Start of RECORD EXCERPTS

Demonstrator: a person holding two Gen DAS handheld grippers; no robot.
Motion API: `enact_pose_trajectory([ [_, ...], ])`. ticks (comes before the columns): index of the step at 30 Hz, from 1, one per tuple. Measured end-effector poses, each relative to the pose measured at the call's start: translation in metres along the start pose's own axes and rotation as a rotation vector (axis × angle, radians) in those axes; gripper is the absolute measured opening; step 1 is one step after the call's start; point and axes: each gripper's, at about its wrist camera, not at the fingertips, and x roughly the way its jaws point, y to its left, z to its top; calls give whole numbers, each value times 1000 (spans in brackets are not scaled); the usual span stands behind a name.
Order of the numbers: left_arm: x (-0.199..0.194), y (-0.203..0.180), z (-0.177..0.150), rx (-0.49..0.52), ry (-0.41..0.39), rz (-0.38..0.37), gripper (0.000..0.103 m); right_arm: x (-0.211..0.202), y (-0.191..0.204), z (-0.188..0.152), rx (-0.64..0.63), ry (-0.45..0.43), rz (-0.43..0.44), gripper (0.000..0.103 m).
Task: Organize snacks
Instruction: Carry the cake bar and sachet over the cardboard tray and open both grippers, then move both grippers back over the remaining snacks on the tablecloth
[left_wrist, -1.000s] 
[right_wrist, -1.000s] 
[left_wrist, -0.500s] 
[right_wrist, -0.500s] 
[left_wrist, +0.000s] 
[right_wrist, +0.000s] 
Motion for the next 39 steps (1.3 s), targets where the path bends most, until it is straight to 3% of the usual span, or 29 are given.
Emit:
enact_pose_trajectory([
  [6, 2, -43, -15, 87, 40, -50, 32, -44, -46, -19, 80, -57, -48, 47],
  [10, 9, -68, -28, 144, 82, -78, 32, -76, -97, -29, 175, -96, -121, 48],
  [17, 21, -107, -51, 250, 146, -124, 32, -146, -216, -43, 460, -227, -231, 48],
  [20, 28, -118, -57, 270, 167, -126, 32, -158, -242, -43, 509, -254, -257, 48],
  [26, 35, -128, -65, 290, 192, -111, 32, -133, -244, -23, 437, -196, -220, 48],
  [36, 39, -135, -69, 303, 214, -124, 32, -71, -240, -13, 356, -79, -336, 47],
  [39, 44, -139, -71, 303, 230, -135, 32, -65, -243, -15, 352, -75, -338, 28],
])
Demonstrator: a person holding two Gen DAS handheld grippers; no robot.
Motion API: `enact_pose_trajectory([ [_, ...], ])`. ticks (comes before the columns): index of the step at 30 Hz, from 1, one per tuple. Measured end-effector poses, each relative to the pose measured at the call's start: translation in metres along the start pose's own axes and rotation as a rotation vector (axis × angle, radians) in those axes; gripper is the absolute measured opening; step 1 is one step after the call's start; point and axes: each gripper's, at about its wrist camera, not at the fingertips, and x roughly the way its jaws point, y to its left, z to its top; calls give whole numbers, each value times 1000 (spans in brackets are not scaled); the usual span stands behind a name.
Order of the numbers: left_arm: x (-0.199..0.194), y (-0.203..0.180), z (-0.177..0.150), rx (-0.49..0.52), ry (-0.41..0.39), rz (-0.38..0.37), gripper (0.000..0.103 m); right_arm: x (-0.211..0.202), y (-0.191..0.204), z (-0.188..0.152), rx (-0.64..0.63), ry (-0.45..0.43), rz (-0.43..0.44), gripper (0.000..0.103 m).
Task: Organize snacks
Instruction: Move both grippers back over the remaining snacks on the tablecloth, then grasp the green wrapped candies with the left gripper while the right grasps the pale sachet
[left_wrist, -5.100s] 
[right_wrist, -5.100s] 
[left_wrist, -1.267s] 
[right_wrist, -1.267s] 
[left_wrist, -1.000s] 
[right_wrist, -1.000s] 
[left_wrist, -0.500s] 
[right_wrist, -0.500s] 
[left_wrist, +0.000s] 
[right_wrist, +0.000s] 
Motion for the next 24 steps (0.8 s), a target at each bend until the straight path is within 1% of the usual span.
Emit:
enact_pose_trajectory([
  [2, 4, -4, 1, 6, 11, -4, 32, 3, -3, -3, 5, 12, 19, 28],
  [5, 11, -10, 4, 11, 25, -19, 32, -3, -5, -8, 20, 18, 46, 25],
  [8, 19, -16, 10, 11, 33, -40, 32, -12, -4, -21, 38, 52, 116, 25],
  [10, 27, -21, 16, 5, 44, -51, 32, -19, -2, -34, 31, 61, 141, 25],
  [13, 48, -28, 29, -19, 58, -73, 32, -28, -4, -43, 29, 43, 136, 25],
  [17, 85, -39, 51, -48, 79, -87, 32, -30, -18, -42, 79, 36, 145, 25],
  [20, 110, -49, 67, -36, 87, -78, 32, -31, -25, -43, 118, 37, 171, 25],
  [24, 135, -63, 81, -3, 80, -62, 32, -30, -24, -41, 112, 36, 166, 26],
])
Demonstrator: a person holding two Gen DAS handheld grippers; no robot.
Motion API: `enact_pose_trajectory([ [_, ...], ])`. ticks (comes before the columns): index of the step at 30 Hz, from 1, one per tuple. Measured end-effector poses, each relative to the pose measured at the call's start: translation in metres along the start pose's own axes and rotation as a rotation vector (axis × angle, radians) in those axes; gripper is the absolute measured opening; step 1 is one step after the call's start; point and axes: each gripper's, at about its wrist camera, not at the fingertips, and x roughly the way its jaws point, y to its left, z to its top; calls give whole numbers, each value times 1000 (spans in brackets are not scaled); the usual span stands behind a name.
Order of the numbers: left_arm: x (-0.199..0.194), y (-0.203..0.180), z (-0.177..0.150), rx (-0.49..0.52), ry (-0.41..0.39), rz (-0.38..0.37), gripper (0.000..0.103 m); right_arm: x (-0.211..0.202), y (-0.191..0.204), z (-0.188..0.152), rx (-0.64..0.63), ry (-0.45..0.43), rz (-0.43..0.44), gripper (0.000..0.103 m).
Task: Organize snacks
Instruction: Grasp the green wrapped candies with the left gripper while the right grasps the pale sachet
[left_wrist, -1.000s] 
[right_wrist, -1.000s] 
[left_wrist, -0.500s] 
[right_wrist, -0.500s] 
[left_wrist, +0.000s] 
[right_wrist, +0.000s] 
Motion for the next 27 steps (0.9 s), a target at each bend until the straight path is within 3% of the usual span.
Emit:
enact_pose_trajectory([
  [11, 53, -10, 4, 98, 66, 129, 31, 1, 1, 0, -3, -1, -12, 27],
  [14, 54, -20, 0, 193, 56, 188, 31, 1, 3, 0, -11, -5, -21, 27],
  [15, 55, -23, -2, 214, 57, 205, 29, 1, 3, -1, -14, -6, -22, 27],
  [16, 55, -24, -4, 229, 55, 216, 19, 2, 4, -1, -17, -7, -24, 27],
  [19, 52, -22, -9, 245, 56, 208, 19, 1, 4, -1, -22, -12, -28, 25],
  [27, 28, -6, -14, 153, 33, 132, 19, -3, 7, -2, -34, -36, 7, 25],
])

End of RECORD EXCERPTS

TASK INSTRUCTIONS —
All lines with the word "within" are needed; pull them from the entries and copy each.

TASK RESPONSE —
Motion for the next 24 steps (0.8 s), a target at each bend until the straight path is within 1% of the usual span.
Motion for the next 27 steps (0.9 s), a target at each bend until the straight path is within 3% of the usual span.

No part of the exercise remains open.